Multimodal Ultra-Small Cofe-Wox Nanohybrids Synthesized by a Scaled-Up Continuous Flow Process

Ultra-small (2-3 nm) CoFe-WO x nanohybrids with a tiny CoFe core and a mixed metal oxides shell (CoWO 4 -Fe 2 WO 6 -WO 3 ) were continuously synthesized by a scaled-up microfluidic set-up. The competition between the nucleation of metal atoms from metal ions reduction and the gellation of the forming polyhydroxy-metal ion sols on the formed metal atom clusters finally constructs this kind of homogeneous dispersed nanohybrids, with a relatively uniform size (2.3 ± 0.4 nm). Their multi-mode imaging functions were evaluated with the characterization of their magnetic and optical properties and the response to X-ray radiation. They can be optically detected via dark-field microscope and can be imaged through X-ray computed tomography.
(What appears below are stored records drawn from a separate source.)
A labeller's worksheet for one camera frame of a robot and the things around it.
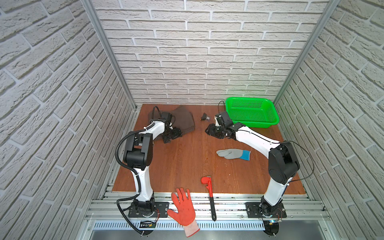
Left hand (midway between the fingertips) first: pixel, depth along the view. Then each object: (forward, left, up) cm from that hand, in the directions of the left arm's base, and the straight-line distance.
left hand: (177, 135), depth 99 cm
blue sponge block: (-15, -36, 0) cm, 39 cm away
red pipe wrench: (-31, -18, -1) cm, 36 cm away
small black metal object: (+16, -21, 0) cm, 26 cm away
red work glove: (-46, -7, -2) cm, 46 cm away
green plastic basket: (+22, -61, -2) cm, 65 cm away
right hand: (-4, -20, +11) cm, 23 cm away
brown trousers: (+15, -4, -1) cm, 15 cm away
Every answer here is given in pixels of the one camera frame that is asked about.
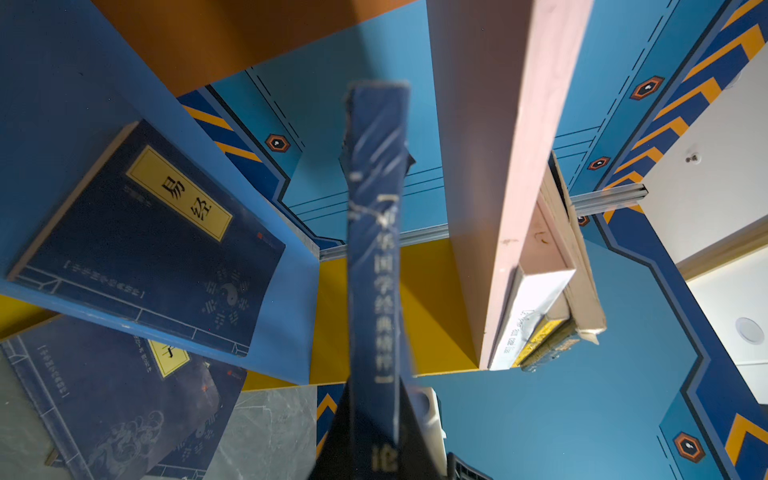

They can also be used as magnetic resonance imaging contrast agents with excellent T2-weighted spin-echo imaging effects. Most amazing, hybridization between metal cores and metal-oxide shells was for the first time able to achieve two strong absorption peaks at the long band of near infrared radiation, one at 1450 nm and another at 1980 nm. Additionally, individual CoFe-WO x particles can be firstly observed under dark-field microscopy, showing uniform blue-green color. Overall, CoFe-WO x nanohybrids have unique magnetic and optical properties and multimode imaging capabilities based on their microstructure and composition. These findings provide effective alternatives for nanoprobes that can be used for visible/infrared/MRI/CT imaging, as well as pre-drugs for photothermal/photodynamic and magnetothermal/magneto-dynamic therapies.